What to do | Go through the data below and report how many lines contain "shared"; the reply holds only that number.

-------

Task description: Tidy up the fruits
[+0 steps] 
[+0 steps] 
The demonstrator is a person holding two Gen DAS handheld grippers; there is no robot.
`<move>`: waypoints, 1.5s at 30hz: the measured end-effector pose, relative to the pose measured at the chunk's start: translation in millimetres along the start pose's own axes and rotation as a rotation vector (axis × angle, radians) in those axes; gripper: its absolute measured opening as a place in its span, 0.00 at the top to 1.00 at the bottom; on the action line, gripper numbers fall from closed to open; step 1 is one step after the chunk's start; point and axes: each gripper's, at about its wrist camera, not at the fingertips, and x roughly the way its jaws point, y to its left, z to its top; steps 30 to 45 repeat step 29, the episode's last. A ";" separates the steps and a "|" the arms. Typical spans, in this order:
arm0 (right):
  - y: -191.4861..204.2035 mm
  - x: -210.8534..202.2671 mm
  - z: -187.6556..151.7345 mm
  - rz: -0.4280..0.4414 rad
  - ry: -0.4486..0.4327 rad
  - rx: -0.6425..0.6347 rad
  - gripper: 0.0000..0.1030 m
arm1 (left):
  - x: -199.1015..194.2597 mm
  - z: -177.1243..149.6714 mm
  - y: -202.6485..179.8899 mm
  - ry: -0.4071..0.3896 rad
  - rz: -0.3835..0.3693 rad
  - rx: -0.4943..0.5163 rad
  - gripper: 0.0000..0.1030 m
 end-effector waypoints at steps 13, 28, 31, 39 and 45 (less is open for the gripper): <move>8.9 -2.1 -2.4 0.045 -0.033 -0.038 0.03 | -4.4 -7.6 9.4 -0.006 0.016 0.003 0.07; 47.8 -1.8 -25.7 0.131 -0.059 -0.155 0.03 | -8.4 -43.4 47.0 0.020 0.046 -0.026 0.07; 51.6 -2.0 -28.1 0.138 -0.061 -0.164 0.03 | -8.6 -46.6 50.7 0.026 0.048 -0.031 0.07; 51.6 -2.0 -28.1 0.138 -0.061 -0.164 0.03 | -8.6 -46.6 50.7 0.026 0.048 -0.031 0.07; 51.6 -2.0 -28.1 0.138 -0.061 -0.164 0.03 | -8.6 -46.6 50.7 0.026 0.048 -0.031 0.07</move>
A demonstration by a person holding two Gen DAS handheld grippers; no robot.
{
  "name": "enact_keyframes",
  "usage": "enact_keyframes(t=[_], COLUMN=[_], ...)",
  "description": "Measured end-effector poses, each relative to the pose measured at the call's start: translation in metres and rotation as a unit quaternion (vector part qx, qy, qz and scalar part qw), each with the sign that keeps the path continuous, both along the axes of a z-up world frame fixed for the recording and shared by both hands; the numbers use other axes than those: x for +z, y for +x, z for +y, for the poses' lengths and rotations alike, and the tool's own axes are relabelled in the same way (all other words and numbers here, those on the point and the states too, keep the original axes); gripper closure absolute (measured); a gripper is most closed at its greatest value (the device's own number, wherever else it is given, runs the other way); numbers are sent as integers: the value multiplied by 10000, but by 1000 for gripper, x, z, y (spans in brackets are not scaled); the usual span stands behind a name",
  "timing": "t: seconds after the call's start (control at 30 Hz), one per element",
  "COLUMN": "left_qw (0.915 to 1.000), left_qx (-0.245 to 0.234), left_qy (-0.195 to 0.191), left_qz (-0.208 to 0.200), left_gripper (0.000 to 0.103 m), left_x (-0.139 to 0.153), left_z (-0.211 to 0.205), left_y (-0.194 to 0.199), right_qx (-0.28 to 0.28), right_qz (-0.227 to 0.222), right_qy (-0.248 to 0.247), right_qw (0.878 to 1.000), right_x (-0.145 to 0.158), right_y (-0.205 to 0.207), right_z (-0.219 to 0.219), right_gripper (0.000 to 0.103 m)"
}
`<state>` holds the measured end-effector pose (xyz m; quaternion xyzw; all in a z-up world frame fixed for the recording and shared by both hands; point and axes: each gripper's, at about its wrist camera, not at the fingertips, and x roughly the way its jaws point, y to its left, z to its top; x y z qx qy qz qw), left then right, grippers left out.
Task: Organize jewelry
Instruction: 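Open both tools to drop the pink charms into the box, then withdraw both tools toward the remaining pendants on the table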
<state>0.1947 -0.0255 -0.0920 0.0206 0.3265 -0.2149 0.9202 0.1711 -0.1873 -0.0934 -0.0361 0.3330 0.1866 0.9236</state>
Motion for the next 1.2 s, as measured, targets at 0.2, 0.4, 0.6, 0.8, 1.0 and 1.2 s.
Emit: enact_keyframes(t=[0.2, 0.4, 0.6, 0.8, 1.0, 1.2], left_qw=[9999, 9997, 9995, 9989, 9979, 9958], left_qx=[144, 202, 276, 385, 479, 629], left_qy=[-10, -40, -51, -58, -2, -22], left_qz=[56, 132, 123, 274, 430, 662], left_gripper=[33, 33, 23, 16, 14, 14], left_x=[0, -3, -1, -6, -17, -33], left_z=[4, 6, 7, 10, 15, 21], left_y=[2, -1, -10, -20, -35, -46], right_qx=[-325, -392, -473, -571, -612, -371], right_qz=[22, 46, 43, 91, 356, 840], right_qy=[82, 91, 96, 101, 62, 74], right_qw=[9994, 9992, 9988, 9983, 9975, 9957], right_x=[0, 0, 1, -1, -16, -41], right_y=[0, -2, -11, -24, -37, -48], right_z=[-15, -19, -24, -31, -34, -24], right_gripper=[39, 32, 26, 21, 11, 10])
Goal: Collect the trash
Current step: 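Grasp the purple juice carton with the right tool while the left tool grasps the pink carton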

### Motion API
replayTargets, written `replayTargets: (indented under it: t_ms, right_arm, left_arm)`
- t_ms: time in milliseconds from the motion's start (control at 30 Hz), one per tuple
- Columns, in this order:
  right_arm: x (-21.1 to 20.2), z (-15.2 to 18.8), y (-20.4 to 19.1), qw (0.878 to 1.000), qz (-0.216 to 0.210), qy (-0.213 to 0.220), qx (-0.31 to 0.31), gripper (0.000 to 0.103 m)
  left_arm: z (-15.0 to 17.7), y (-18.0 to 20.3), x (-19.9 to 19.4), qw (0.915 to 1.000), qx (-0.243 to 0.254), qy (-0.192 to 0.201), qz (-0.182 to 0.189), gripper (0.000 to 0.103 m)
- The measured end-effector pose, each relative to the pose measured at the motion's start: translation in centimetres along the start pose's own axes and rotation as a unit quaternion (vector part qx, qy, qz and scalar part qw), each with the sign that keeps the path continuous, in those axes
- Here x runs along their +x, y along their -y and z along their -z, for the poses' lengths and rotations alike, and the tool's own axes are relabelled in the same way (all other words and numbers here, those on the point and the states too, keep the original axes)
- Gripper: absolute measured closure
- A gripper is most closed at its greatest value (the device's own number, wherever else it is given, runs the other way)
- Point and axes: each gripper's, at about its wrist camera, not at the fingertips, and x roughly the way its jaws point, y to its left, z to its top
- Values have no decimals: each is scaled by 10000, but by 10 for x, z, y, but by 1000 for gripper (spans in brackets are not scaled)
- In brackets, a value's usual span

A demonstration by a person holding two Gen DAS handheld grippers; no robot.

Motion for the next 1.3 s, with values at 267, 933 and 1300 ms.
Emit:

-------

Response below | 2